What to do:
Copy exactly the lines of the material below that run from the one containing "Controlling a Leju" through the one containing "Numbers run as". Copy no other lines.

Recorded data:
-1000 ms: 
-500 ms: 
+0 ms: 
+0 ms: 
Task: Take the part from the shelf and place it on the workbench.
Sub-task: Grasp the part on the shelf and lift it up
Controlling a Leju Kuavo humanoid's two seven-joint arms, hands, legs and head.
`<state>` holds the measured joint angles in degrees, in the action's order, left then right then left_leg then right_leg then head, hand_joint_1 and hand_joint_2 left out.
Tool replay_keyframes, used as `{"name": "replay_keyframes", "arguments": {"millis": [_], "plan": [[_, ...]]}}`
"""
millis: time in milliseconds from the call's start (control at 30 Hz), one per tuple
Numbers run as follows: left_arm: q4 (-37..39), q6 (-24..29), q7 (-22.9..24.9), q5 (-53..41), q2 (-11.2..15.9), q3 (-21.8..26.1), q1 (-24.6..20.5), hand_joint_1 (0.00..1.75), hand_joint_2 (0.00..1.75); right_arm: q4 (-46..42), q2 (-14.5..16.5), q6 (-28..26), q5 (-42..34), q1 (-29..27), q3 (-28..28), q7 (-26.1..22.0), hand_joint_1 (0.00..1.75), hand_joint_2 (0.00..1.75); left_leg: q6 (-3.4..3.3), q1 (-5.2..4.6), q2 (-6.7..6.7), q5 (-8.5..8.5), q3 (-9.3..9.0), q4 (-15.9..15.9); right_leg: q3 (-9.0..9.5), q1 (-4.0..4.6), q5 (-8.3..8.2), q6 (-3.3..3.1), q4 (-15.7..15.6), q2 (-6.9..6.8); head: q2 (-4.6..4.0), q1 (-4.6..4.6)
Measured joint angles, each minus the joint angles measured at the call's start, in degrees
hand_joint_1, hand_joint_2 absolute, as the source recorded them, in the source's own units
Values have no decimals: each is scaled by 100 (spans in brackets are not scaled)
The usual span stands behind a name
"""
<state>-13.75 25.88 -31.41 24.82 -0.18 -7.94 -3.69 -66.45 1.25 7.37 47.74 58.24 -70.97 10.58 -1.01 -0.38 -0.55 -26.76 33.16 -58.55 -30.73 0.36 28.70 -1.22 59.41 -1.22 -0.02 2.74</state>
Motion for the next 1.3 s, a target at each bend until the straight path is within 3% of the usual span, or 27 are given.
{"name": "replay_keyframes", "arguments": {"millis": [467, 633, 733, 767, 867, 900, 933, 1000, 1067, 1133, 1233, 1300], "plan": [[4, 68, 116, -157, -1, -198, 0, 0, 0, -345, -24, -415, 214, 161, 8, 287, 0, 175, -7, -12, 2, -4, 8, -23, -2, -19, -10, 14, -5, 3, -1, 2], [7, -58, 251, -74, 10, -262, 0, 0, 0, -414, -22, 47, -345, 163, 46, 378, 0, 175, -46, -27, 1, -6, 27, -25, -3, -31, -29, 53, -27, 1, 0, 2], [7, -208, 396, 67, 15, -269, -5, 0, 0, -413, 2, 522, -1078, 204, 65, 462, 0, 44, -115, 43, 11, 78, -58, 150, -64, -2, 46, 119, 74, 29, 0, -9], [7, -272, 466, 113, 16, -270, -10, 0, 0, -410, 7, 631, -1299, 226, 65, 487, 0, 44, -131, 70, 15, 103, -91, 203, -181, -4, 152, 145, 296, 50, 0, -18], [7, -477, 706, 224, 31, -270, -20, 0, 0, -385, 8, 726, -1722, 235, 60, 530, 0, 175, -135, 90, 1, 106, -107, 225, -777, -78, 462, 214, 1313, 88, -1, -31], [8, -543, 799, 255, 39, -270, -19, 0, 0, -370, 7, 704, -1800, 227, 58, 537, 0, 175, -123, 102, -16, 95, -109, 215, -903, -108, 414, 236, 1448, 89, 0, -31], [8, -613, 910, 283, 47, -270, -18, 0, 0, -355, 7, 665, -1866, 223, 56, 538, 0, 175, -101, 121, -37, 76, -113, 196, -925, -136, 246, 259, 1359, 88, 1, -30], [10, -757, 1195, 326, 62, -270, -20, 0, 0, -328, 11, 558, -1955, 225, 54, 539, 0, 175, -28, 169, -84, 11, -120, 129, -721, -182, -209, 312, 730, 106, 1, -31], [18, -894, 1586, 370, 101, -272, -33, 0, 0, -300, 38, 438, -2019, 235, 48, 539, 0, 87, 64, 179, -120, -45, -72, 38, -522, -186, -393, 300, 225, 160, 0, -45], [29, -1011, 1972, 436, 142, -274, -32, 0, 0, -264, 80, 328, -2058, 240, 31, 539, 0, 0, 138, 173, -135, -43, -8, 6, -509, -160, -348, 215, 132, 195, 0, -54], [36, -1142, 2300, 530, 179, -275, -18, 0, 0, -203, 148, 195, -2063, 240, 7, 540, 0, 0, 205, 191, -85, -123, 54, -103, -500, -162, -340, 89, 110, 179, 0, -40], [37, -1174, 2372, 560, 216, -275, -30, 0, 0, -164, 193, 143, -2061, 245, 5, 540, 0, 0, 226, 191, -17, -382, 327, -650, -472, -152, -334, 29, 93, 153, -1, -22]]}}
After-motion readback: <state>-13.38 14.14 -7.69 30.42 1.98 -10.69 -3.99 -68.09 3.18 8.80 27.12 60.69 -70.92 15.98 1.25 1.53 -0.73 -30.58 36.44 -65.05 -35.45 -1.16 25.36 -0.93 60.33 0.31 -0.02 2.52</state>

Answer area:
Controlling a Leju Kuavo humanoid's two seven-joint arms, hands, legs and head.
`<state>` holds the measured joint angles in degrees, in the action's order, left then right then left_leg then right_leg then head, hand_joint_1 and hand_joint_2 left out.
Tool replay_keyframes, used as `{"name": "replay_keyframes", "arguments": {"millis": [_], "plan": [[_, ...]]}}`
"""
millis: time in milliseconds from the call's start (control at 30 Hz), one per tuple
Numbers run as follows: left_arm: q4 (-37..39), q6 (-24..29), q7 (-22.9..24.9), q5 (-53..41), q2 (-11.2..15.9), q3 (-21.8..26.1), q1 (-24.6..20.5), hand_joint_1 (0.00..1.75), hand_joint_2 (0.00..1.75); right_arm: q4 (-46..42), q2 (-14.5..16.5), q6 (-28..26), q5 (-42..34), q1 (-29..27), q3 (-28..28), q7 (-26.1..22.0), hand_joint_1 (0.00..1.75), hand_joint_2 (0.00..1.75); left_leg: q6 (-3.4..3.3), q1 (-5.2..4.6), q2 (-6.7..6.7), q5 (-8.5..8.5), q3 (-9.3..9.0), q4 (-15.9..15.9); right_leg: q3 (-9.0..9.5), q1 (-4.0..4.6), q5 (-8.3..8.2), q6 (-3.3..3.1), q4 (-15.7..15.6), q2 (-6.9..6.8); head: q2 (-4.6..4.0), q1 (-4.6..4.6)

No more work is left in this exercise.